▸ **PROBLEM TO SOLVE**: Please reproduce exactly the lines from the start of the records through the one containing "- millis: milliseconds", and nothing more.

▸ **EXTRACTED RECORDS**:
====

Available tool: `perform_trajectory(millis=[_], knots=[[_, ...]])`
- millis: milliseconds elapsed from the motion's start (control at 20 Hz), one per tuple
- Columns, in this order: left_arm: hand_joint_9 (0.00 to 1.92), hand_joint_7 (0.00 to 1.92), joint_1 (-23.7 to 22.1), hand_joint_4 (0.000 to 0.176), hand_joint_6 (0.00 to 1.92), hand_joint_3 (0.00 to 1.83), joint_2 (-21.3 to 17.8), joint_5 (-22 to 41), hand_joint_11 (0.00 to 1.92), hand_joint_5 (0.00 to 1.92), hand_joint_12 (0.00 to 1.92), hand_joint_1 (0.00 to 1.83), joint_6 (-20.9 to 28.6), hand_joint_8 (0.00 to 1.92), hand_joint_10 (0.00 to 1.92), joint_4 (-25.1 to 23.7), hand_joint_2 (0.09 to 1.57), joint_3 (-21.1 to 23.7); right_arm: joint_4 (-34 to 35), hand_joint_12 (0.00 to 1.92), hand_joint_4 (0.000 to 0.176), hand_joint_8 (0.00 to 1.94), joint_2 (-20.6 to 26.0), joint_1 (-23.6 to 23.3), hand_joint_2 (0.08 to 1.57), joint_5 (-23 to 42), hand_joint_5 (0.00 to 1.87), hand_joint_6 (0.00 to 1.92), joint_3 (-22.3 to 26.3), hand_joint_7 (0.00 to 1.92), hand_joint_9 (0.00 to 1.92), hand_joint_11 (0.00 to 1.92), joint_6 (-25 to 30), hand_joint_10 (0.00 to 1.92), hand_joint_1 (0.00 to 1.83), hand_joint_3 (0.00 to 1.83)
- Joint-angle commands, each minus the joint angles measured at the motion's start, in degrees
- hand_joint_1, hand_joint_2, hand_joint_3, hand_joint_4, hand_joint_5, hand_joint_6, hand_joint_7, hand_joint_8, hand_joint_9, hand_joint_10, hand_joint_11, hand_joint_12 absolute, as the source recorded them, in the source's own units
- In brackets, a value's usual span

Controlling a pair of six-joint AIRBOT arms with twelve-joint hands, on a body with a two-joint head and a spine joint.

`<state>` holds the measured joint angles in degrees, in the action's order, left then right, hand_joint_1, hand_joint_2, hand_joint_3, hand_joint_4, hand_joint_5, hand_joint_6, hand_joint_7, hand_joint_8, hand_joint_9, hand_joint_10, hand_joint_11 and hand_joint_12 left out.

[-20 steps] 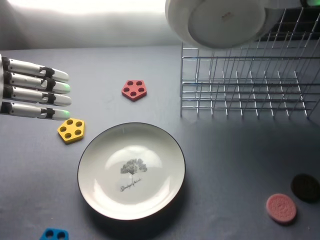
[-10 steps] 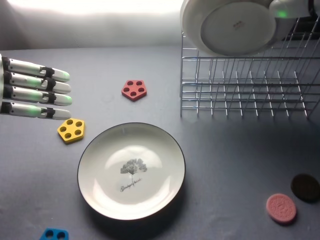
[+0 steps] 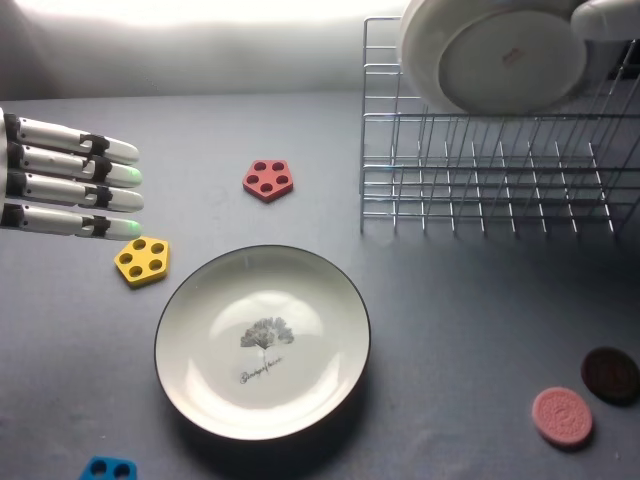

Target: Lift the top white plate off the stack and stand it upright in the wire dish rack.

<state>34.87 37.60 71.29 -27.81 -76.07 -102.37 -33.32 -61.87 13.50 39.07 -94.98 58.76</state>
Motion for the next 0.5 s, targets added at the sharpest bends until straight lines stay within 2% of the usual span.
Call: perform_trajectory(millis=[0,100,150,250,450], knots=[[0.03,0.05,-1.31,0.0,0.0,0.0,-0.55,2.99,0.01,0.04,0.09,0.1,-0.33,0.0,0.0,4.28,0.92,-0.1,4.84,1.37,0.0,0.71,0.7,-0.31,1.08,7.08,0.86,1.16,-0.66,1.03,1.02,0.96,2.14,0.81,1.49,0.0],[0.03,0.05,-1.31,0.0,0.0,0.0,-0.55,3.03,0.01,0.05,0.1,0.1,-0.33,0.0,0.0,4.29,0.92,-0.1,4.72,1.37,0.0,0.68,0.45,0.38,1.08,7.39,0.86,1.14,-1.14,1.04,1.04,0.96,2.28,0.78,1.49,0.0],[0.03,0.05,-1.31,0.0,0.0,0.0,-0.55,3.05,0.02,0.05,0.1,0.08,-0.32,0.0,0.0,4.32,0.92,-0.1,4.71,1.55,0.0,0.91,0.28,0.64,1.15,7.55,0.72,1.3,-1.42,0.88,0.87,0.81,2.31,1.0,1.48,0.0],[0.05,0.06,-1.31,0.0,0.01,0.0,-0.55,3.16,0.04,0.07,0.11,0.07,-0.32,0.01,0.01,4.33,0.91,-0.1,4.72,1.39,0.0,0.71,0.08,0.94,1.09,7.8,0.86,1.16,-1.75,1.03,1.02,0.95,2.36,0.81,1.49,0.0],[0.04,0.05,-1.31,0.0,0.0,0.0,-0.55,3.23,0.03,0.06,0.11,0.08,-0.32,0.0,0.0,4.34,0.91,-0.1,5.06,1.36,0.0,0.7,-0.39,2.0,1.08,7.96,0.86,1.15,-2.66,1.03,1.04,0.97,2.52,0.8,1.49,0.0]])
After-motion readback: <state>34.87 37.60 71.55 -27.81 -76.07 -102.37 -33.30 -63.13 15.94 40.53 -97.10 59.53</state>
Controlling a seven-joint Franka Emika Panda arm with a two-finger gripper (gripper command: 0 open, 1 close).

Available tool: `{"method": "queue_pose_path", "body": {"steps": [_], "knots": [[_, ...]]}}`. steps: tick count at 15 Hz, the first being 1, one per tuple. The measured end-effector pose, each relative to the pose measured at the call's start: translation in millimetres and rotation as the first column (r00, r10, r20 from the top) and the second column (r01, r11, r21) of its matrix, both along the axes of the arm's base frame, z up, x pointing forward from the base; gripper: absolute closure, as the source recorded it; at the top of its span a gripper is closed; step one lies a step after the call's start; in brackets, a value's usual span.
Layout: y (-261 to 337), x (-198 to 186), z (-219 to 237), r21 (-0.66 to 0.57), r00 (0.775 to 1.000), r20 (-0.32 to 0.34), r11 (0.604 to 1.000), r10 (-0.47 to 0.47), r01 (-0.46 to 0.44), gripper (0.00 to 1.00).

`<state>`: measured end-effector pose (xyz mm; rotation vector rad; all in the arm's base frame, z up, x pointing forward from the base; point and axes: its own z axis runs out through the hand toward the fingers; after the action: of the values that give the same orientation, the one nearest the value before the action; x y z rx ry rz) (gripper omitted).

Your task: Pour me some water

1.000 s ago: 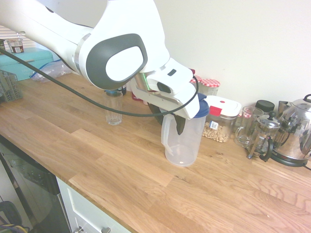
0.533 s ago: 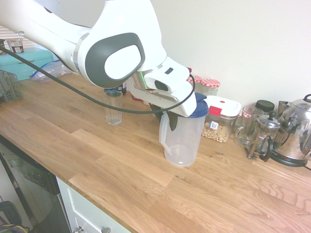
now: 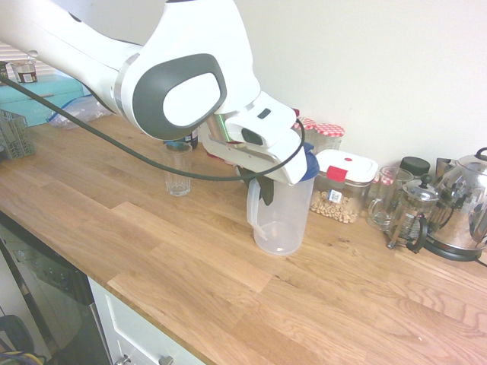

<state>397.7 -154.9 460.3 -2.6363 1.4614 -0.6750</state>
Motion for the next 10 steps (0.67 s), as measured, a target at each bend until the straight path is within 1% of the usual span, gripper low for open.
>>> {"method": "queue_pose_path", "body": {"steps": [2, 4, 6, 7, 8, 10], "knots": [[1.0, -9.8, 11.4, 0.022, 0.999, -0.036, 0.999, 0.028, -0.027, 1.0], [7.7, -24.1, 48.9, 0.017, 0.997, -0.046, 0.998, 0.065, -0.064, 1.0], [26.9, -38.4, 93.0, -0.002, 0.991, -0.043, 0.992, 0.125, -0.125, 1.0], [41.4, -42.4, 112.0, -0.015, 0.983, -0.045, 0.984, 0.177, -0.178, 1.0], [58.6, -43.2, 128.6, -0.027, 0.97, -0.048, 0.971, 0.237, -0.239, 1.0], [91.8, -37.1, 148.2, -0.045, 0.932, -0.07, 0.933, 0.355, -0.358, 1.0]]}}
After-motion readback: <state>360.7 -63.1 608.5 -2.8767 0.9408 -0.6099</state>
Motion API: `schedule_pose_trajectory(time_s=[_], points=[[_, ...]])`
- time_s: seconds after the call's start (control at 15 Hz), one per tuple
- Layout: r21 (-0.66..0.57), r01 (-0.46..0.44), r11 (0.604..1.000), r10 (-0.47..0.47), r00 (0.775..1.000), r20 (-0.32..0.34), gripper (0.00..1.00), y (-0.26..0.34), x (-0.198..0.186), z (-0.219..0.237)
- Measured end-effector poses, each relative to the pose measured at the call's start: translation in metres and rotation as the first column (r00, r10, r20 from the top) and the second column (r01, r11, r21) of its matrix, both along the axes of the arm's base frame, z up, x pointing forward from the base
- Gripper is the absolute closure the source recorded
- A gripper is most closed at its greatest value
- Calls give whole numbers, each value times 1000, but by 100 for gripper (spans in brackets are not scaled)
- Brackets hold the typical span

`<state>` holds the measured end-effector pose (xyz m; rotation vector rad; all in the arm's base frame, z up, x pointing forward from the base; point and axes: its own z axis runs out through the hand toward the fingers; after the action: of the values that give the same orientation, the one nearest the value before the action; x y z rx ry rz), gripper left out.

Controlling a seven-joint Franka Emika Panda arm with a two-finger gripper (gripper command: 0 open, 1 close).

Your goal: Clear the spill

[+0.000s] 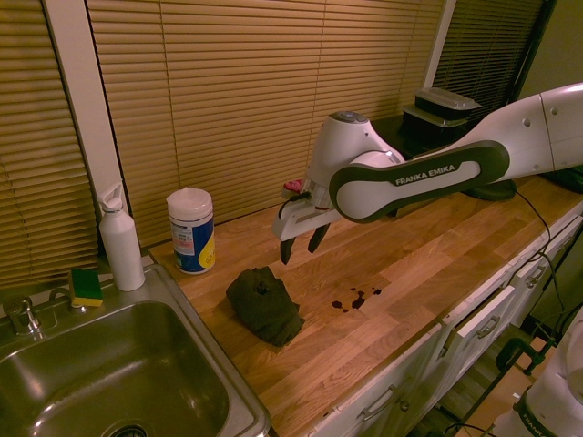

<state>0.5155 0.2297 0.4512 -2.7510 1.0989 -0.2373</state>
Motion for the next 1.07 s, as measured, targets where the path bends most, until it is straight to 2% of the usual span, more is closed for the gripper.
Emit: schedule_pose_trajectory(time_s=[0.47, 0.87, 1.07], points=[[3, 28, 1000, -28, 999, -19, 0, 68, 8, -26], [-70, 42, 997, -43, 999, -13, 0, 113, 10, -69], [-106, 57, 993, -57, 998, -5, 0, 118, 23, -90]])
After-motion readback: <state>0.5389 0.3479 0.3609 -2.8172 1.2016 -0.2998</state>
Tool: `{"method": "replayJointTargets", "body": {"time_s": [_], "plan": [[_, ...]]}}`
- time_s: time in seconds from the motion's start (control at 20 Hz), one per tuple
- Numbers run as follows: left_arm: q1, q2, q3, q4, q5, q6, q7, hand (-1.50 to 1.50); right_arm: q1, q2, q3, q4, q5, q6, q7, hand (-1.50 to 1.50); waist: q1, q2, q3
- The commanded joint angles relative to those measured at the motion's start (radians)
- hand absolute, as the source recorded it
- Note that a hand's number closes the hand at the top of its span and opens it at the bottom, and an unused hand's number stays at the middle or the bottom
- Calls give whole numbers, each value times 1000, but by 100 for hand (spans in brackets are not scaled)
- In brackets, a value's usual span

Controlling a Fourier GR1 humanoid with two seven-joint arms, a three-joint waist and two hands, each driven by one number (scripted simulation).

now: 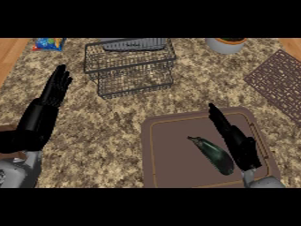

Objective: Pick the eggplant from the tray and place it in the tiered basket

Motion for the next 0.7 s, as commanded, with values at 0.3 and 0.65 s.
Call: {"method": "replayJointTargets", "body": {"time_s": [0.3,0.65], "plan": [[66,-68,-34,93,105,-39,184,0,-62,-193,-246,-16,37,-7,-200,150,-31,41,-9],[-47,-105,-35,117,99,-51,309,0,57,-160,-237,64,-21,195,-507,-150,10,34,-5]]}}
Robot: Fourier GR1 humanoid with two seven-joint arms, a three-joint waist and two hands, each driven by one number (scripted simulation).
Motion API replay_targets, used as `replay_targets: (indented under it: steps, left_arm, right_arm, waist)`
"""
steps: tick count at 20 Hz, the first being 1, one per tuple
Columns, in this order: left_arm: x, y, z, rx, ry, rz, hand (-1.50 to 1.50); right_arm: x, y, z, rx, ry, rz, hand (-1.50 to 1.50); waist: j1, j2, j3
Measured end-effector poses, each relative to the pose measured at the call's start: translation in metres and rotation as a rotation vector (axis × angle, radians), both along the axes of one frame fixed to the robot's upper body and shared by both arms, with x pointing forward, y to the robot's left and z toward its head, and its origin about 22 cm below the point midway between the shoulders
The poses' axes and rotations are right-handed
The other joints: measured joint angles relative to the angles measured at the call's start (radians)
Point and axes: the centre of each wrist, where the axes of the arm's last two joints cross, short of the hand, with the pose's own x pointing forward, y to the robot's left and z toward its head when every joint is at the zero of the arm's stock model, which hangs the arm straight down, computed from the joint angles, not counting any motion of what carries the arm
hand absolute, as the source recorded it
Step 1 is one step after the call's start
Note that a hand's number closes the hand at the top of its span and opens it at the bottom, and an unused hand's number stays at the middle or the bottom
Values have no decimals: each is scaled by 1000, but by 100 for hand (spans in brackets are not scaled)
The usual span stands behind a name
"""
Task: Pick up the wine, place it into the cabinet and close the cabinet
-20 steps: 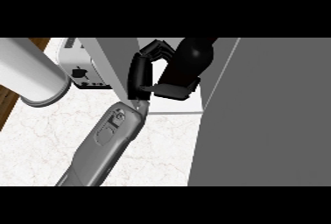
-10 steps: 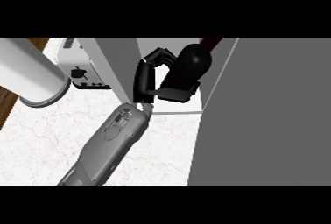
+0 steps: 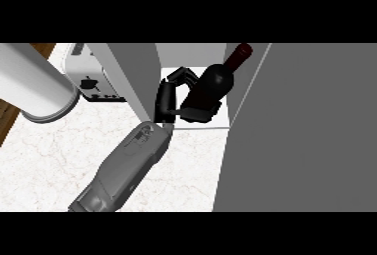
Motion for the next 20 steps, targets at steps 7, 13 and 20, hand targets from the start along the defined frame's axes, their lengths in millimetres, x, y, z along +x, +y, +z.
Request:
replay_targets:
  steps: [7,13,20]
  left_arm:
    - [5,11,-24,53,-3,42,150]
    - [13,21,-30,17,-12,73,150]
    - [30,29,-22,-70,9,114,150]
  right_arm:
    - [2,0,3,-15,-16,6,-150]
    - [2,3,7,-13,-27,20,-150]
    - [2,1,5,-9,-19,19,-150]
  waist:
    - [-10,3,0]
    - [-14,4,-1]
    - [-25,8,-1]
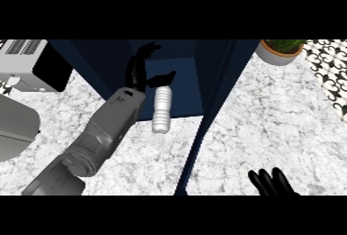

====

▸ **RESPONSE BOX**:
Available tool: `perform_trajectory(millis=[_], knots=[[_, ...]])`
- millis: milliseconds elapsed from the motion's start (control at 20 Hz), one per tuple

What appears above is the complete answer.